(Items from a data source)
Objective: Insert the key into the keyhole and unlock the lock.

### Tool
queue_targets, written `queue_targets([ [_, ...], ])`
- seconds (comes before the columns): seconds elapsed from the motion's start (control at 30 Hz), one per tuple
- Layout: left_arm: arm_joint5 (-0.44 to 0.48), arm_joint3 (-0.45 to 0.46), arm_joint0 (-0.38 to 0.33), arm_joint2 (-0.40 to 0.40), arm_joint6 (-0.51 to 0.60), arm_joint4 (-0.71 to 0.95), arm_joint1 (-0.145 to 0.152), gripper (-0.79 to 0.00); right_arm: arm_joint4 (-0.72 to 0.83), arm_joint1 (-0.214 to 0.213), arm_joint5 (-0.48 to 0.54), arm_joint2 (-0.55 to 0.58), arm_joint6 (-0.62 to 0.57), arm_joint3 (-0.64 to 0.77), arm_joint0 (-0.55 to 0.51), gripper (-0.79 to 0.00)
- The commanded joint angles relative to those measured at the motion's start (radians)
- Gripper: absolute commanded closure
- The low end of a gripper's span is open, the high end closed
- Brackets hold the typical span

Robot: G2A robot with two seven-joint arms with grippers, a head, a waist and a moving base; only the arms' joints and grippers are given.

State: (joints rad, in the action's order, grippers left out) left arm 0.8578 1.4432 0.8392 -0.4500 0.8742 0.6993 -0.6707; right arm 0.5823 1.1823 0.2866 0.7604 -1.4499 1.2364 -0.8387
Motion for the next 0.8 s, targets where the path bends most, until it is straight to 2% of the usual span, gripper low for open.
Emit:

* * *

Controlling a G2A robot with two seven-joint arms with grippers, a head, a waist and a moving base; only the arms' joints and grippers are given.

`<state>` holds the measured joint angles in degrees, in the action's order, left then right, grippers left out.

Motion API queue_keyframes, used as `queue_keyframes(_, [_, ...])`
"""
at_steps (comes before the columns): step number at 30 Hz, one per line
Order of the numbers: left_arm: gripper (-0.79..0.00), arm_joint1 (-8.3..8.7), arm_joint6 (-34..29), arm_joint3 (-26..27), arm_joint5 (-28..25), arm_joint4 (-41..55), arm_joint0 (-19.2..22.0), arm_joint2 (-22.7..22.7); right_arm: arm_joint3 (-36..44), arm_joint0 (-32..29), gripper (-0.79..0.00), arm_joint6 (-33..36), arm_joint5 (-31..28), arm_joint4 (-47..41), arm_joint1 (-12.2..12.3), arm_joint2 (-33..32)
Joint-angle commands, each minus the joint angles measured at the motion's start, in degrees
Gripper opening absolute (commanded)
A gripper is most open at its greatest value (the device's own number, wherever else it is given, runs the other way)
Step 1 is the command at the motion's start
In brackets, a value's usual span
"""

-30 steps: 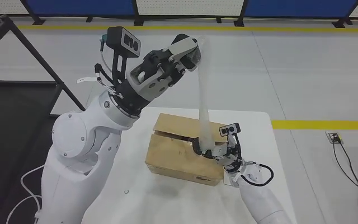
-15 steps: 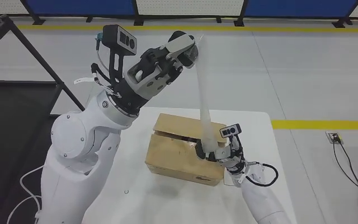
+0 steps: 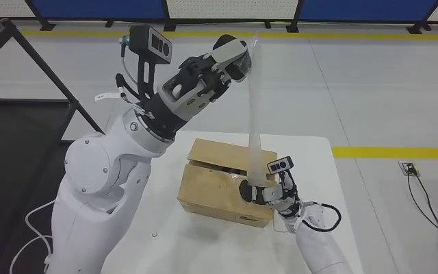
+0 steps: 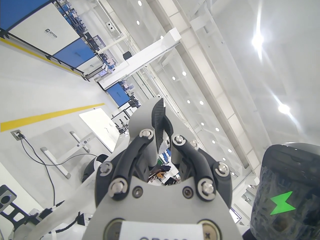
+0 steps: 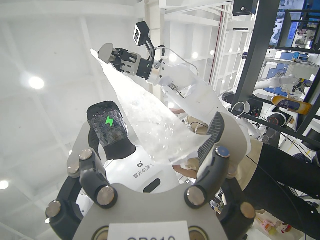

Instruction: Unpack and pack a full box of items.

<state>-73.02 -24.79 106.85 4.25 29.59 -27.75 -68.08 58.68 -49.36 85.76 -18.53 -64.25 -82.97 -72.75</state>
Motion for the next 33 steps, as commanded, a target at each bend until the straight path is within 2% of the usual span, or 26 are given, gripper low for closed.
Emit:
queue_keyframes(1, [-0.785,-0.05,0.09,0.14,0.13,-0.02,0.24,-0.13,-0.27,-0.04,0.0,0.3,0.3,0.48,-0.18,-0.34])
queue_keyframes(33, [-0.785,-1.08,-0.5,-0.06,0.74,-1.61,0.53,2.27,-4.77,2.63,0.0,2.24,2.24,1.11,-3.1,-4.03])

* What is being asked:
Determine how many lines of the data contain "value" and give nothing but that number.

* Answer to the exercise:
2